Cuando mi madre saca su lado más humorístico es insuperable —me iba diciendo a mí mismo mientras subía los peldaños de la casa hasta mi habitación. ¡Es que nunca da puntadas sin hilo! Su deformación profesional de profesora de filosofía siempre hace que su humor no vaya dirigido exclusivamente a hacerme reír, sino a provocarme la reflexión, la crítica, así como a introducir datos, observaciones, o ideas inesperadas.

Hice todo lo que tenía que hacer en un santiamén o, si se prefiere, en menos que canta un gallo. Mi impaciencia por conocer con detalle la cara oculta de mi madre me había puesto en modo de personaje de cine mudo de los años 20, con esos movimientos tan acelerados de los geniales Buster Keaton y Charles Chaplin, producidos por el rodaje con menor cantidad de fotogramas por segundo.

En fin, en diez minutos —la mitad del tiempo asignado— había terminado con todas las tareas maternas encomendadas, incluida la obligada llamada a Paula; una de las tareas más difíciles para mí desde hacía mucho tiempo.

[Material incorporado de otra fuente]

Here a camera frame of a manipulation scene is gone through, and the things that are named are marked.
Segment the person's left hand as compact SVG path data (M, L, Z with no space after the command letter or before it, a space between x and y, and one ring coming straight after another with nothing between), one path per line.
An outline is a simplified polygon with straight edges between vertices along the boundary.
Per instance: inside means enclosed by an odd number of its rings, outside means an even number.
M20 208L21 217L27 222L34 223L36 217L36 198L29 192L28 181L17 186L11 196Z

Mientras marcaba su número telefónico observaba cómo mi corazón se aceleraba y surgían las famosas “mariposas en el estómago”, algo normal en estos casos, según tengo entendido, pues se trata de unos efectos fisiológicos que aparecen como consecuencia de la segregación de las hormonas adrenalina y noradrenalina, cuando te gusta alguien.

Confieso que durante esos segundos de marcación y espera de la respuesta fui presa del pánico. Mi mente empezó a volverse loca con preguntas del tipo: ¿Me estaré enamorando? ¿Me estará empezando a gustar esta persona? ¿Qué es lo que siento por ella? ¿Cariño? ¿Amor? ¡Uff, qué complicado es esto del amor! —me dije finalmente.

Luego, tras esperar a que se agotaran todos los tonos de la llamada, me vino el bajón. Automáticamente mi mente se puso en lo peor, con la idea de que Paula había evitado deliberadamente mi llamada telefónica, hiriendo mis sentimientos y causándome ansiedad.

—¡Vaya, con lo que me ha costado dar este paso! Pero, bueno, no saquemos conclusiones apresuradas. Quizás —comencé a razonar— no le haya llamado en el mejor momento. Así que, esperaré a que vea mi llamada y me la devuelva.